Set every entry down again exactly, excluding any pictures.
─── Extracted records
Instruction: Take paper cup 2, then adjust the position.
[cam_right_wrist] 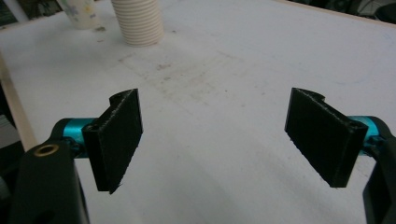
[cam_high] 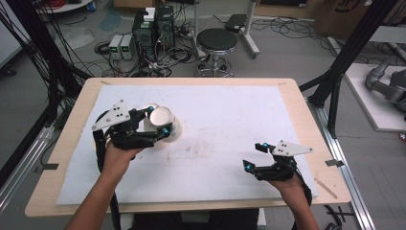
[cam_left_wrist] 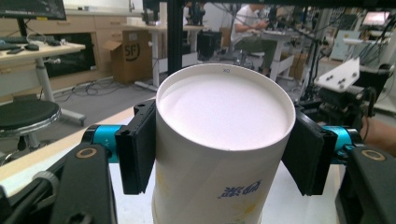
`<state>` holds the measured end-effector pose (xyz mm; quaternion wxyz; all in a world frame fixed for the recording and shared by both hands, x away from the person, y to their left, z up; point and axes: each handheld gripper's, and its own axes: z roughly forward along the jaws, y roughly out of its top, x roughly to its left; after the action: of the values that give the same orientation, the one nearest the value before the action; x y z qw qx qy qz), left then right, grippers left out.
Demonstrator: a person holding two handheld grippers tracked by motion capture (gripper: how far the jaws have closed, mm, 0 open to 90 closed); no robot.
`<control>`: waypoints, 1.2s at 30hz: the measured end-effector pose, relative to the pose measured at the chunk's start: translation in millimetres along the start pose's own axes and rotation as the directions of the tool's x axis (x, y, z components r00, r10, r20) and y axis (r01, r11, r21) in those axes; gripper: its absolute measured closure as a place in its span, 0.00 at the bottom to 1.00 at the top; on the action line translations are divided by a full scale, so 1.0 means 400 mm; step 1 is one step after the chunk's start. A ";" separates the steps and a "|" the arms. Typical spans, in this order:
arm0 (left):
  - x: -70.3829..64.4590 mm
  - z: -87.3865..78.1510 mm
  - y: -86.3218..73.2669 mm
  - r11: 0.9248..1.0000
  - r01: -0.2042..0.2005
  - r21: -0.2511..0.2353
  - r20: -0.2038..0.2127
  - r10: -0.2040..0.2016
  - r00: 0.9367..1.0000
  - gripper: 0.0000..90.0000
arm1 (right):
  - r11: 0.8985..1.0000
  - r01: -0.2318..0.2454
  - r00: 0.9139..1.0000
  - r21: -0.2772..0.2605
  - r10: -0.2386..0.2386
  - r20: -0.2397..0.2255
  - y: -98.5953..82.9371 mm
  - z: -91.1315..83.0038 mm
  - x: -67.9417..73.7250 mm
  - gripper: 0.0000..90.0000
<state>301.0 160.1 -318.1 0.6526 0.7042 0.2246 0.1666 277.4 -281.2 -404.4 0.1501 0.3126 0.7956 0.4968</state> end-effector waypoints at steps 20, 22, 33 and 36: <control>-0.022 0.050 -0.054 0.998 0.016 0.067 0.061 -0.020 0.998 0.37 | 0.999 0.034 0.994 0.013 -0.032 -0.104 0.000 0.010 0.024 0.22; -0.020 0.053 -0.057 0.997 0.018 0.069 0.064 -0.022 0.998 0.37 | 0.999 0.037 0.993 0.006 -0.036 -0.109 0.000 0.009 0.022 0.22; -0.024 0.062 -0.080 0.996 0.032 0.081 0.094 -0.040 0.995 0.37 | 0.999 0.049 0.990 0.004 -0.048 -0.132 0.007 0.019 0.034 0.22; -0.030 0.064 -0.087 0.996 0.031 0.087 0.101 -0.040 0.994 0.37 | 0.999 0.046 0.990 -0.004 -0.046 -0.135 0.010 0.021 0.034 0.22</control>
<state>301.0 133.6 -354.5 0.6356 0.7349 0.2100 0.1087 273.1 -265.5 -403.8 0.1074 0.2598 0.8107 0.5135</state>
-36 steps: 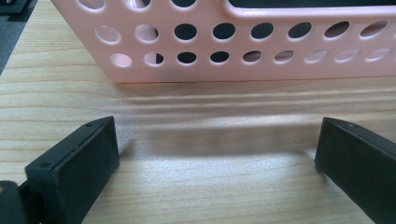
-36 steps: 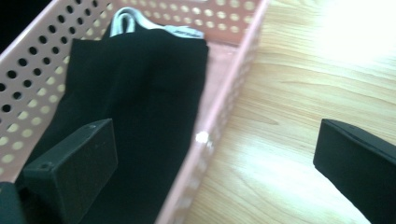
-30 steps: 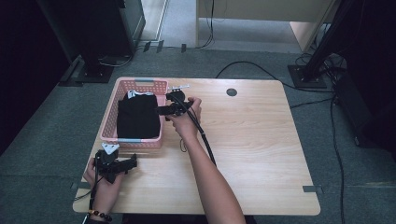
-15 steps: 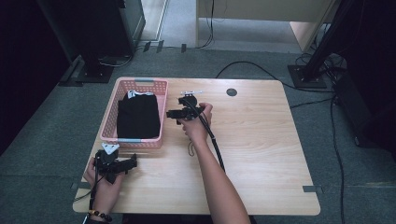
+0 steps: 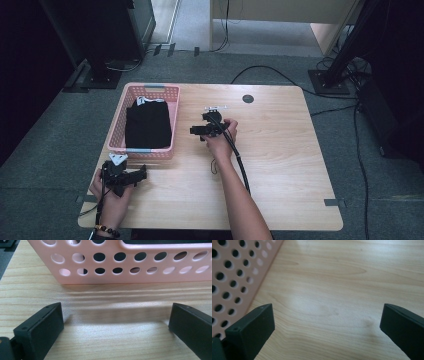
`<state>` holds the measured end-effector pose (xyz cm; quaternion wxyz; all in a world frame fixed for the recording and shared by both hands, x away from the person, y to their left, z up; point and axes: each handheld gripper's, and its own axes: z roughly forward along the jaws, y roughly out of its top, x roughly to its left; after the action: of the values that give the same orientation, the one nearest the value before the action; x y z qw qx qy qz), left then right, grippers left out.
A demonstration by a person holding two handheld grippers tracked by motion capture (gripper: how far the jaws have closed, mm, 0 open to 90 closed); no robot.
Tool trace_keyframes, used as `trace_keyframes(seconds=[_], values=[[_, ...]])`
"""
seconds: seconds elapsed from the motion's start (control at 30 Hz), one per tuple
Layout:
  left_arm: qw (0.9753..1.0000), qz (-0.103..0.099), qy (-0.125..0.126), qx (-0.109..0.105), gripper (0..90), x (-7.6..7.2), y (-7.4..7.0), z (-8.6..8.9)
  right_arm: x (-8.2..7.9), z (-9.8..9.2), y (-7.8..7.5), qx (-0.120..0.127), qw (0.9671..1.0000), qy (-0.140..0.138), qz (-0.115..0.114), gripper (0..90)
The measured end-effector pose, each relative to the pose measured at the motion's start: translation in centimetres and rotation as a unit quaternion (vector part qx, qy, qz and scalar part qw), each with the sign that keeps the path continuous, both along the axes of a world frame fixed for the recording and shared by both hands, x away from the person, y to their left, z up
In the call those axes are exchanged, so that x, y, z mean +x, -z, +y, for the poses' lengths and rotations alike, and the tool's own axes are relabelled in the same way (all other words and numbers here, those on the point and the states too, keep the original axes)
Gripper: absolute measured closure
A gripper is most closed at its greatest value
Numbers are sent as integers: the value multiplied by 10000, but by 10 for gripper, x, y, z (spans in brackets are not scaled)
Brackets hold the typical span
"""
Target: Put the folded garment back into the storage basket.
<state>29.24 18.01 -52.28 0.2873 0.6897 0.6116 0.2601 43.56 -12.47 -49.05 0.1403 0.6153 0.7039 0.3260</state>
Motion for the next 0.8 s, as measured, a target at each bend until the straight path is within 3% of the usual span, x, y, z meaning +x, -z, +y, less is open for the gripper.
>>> trace_keyframes(seconds=[0.17, 0.27, 0.73, 0.8], values=[[10000, -8, -2, -4, 0, 0, 0, 0, -7, -5, 15, -105, 9999, 45, 86, 0], [10000, -6, -1, -2, 0, 0, 0, 0, -12, -8, 22, -238, 9997, 78, 12, 0], [10000, -7, 0, -4, 0, 0, 0, 0, -29, -20, 27, -899, 9958, 100, -118, 0], [10000, -6, -1, -2, 0, 0, 0, 0, -32, -24, 28, -895, 9958, 125, -177, 0]])
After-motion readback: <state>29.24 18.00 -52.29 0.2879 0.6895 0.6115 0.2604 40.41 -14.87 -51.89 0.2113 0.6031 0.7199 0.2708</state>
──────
• Reply:
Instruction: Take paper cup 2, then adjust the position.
[cam_right_wrist] 
[cam_high] 
[cam_left_wrist] 
`<state>` holds the measured end-effector pose (xyz mm; quaternion wxyz; all in a world frame fixed for the recording and shared by both hands, x away from the person, y to their left, z up; point and axes: each handheld gripper's, and its own axes: z roughly forward along the jaws, y roughly out of its top, x roughly to its left; after the action: of the values that give the same orientation, the one nearest the value before the action; x y z qw qx qy qz), left then right, grippers left out.
Demonstrator: a person holding two handheld grippers tracked by motion capture (gripper: how far the jaws have closed, mm, 0 open to 90 closed); no robot.
`<control>`: waypoints, 1.2s at 30hz: the measured end-effector pose, relative to the pose measured at the chunk's start: translation in millimetres along the start pose's own axes and rotation as the directions of the tool's x axis (x, y, z components r00, r10, r20) and y axis (r01, r11, r21) in those axes; gripper: its absolute measured closure as a place in its span, 0.00 at the bottom to 1.00 at the top; on the action line translations are divided by a full scale, so 1.0 means 400 mm; step 1 is one step after the chunk's start. A ";" separates the steps and a "|" the arms. Typical spans, in this order:
arm0 (left):
  - x: -70.3829..64.4590 mm
  - z: -87.3865..78.1510 mm
  - y: -86.3218..73.2669 mm
  - r11: 0.9248..1.0000
  - r01: -0.2042..0.2005
  - r21: -0.2511..0.2353
  - r20: -0.2038..0.2127
  - r10: -0.2040..0.2016
  - r00: 0.9367..1.0000
  - gripper: 0.0000..90.0000
arm1 (right):
  - r11: 0.8985..1.0000
  - r01: -0.2318..0.2454
  - r00: 0.9139..1.0000
  - r21: -0.2772..0.2605
  - r10: -0.2386..0.2386
  - r20: -0.2397..0.2255
  - y: -98.5953..82.9371 mm
  - z: -91.1315..83.0038 mm
  - x: -67.9417..73.7250 mm
  - gripper: 0.0000..90.0000
<state>301.0 160.1 -318.1 0.6526 0.7042 0.2246 0.1666 277.4 -281.2 -404.4 0.1501 0.3126 0.7956 0.4968</state> end-effector waypoints at steps 20, 22, 33 and 36: <control>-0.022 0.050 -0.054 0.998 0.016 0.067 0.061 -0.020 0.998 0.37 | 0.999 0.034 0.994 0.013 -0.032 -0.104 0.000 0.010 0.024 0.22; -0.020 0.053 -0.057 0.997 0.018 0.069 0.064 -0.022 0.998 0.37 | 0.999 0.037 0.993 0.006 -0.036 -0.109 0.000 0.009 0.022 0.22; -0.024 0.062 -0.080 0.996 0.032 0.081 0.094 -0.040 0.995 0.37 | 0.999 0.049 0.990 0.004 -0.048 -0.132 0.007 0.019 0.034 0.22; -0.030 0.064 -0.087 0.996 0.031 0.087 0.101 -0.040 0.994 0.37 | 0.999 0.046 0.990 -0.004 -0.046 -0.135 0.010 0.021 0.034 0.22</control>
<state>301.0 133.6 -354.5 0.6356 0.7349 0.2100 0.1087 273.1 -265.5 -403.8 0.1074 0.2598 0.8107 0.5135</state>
-36 steps: 
-36 steps: 
-30 steps: 
-15 steps: 
+0 steps: 
`<state>` holds the measured end-effector pose (xyz cm; quaternion wxyz; all in a world frame fixed for the recording and shared by both hands, x away from the person, y to their left, z up; point and axes: each handheld gripper's, and its own axes: z roughly forward along the jaws, y roughly out of its top, x roughly to its left; after the action: of the values that give the same orientation, the one nearest the value before the action; x y z qw qx qy qz), left then right, grippers left out.
A demonstration by a person holding two handheld grippers tracked by motion capture (gripper: how far the jaws have closed, mm, 0 open to 90 closed); no robot.
Tool trace_keyframes, used as `trace_keyframes(seconds=[_], values=[[_, ...]])`
"""
seconds: seconds elapsed from the motion's start (control at 30 Hz), one per tuple
Layout:
  left_arm: qw (0.9753..1.0000), qz (-0.103..0.099), qy (-0.125..0.126), qx (-0.109..0.105), gripper (0..90), x (-7.6..7.2), y (-7.4..7.0), z (-8.6..8.9)
  right_arm: x (-8.2..7.9), z (-9.8..9.2), y (-7.8..7.5), qx (-0.120..0.127), qw (0.9671..1.0000), qy (-0.140..0.138), qz (-0.115..0.114), gripper (0..90)
The measured end-effector pose, each relative to the pose measured at the motion's start: translation in centimetres and rotation as a unit quaternion (vector part qx, qy, qz and scalar part qw), each with the sign that keeps the path continuous, both along the axes of a world frame fixed for the recording and shared by both hands, x away from the person, y to their left, z up
In the call those axes are exchanged, so that x, y, z mean +x, -z, +y, for the poses' lengths and rotations alike, and the tool's own axes are relabelled in the same way (all other words and numbers here, those on the point and the states too, keep the original axes)
Gripper: absolute measured closure
A gripper is most closed at its greatest value
Numbers are sent as integers: the value multiplied by 10000, but by 10 for gripper, x, y, z (spans in brackets are not scaled)
Brackets hold the typical span
"""
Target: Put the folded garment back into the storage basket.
<state>29.24 18.01 -52.28 0.2873 0.6897 0.6116 0.2601 43.56 -12.47 -49.05 0.1403 0.6153 0.7039 0.3260</state>
Motion for the next 0.8 s, as measured, a target at each bend until the straight path is within 3% of the usual span, x, y, z meaning +x, -z, +y, less is open for the gripper.
>>> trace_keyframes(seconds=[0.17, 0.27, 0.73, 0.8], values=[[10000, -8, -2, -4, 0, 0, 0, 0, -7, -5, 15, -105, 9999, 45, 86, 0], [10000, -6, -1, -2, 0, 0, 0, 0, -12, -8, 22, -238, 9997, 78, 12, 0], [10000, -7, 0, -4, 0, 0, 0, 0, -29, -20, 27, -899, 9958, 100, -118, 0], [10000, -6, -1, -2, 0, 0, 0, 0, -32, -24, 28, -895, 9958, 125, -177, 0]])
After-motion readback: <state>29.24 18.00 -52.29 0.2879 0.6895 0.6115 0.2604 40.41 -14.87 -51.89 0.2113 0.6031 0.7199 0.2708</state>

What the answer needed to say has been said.